#### Task statement:
Transcribe the lines from the start of the data below through the line with "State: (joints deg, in", word for word and nothing more.

Segment Open

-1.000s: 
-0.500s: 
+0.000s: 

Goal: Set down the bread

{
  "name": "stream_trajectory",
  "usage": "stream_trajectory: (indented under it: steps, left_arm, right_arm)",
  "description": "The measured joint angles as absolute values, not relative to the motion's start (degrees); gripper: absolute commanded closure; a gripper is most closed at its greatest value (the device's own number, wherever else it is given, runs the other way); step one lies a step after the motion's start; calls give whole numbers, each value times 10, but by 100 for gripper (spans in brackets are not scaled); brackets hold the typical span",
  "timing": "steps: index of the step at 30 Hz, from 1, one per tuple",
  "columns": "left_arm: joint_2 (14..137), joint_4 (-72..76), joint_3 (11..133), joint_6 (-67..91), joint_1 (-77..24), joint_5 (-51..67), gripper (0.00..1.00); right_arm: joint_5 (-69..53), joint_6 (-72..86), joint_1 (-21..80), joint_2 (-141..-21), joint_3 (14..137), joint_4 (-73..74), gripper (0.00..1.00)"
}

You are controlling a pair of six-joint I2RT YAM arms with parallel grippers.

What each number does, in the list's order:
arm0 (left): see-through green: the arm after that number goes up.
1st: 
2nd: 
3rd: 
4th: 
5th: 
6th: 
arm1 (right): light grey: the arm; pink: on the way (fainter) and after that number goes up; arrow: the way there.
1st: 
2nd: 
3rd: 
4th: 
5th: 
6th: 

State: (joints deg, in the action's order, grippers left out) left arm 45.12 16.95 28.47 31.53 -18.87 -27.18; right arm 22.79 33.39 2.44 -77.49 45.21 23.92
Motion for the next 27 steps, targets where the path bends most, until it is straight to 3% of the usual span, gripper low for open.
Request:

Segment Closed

#### Result of the exercise:
-1.000s: 
-0.500s: 
+0.000s: 

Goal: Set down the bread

{
  "name": "stream_trajectory",
  "usage": "stream_trajectory: (indented under it: steps, left_arm, right_arm)",
  "description": "The measured joint angles as absolute values, not relative to the motion's start (degrees); gripper: absolute commanded closure; a gripper is most closed at its greatest value (the device's own number, wherever else it is given, runs the other way); step one lies a step after the motion's start; calls give whole numbers, each value times 10, but by 100 for gripper (spans in brackets are not scaled); brackets hold the typical span",
  "timing": "steps: index of the step at 30 Hz, from 1, one per tuple",
  "columns": "left_arm: joint_2 (14..137), joint_4 (-72..76), joint_3 (11..133), joint_6 (-67..91), joint_1 (-77..24), joint_5 (-51..67), gripper (0.00..1.00); right_arm: joint_5 (-69..53), joint_6 (-72..86), joint_1 (-21..80), joint_2 (-141..-21), joint_3 (14..137), joint_4 (-73..74), gripper (0.00..1.00)"
}

You are controlling a pair of six-joint I2RT YAM arms with parallel grippers.

What each number does, in the list's order:
arm0 (left): see-through green: the arm after that number goes up.
1st: 
2nd: 
3rd: 
4th: 
5th: 
6th: 
arm1 (right): light grey: the arm; pink: on the way (fainter) and after that number goes up; arrow: the way there.
1st: 
2nd: 
3rd: 
4th: 
5th: 
6th: 

State: (joints deg, in the action's order, grippers left out) left arm 45.12 16.95 28.47 31.53 -18.87 -27.18; right arm 22.79 33.39 2.44 -77.49 45.21 23.92

Nothing else is needed for the answer.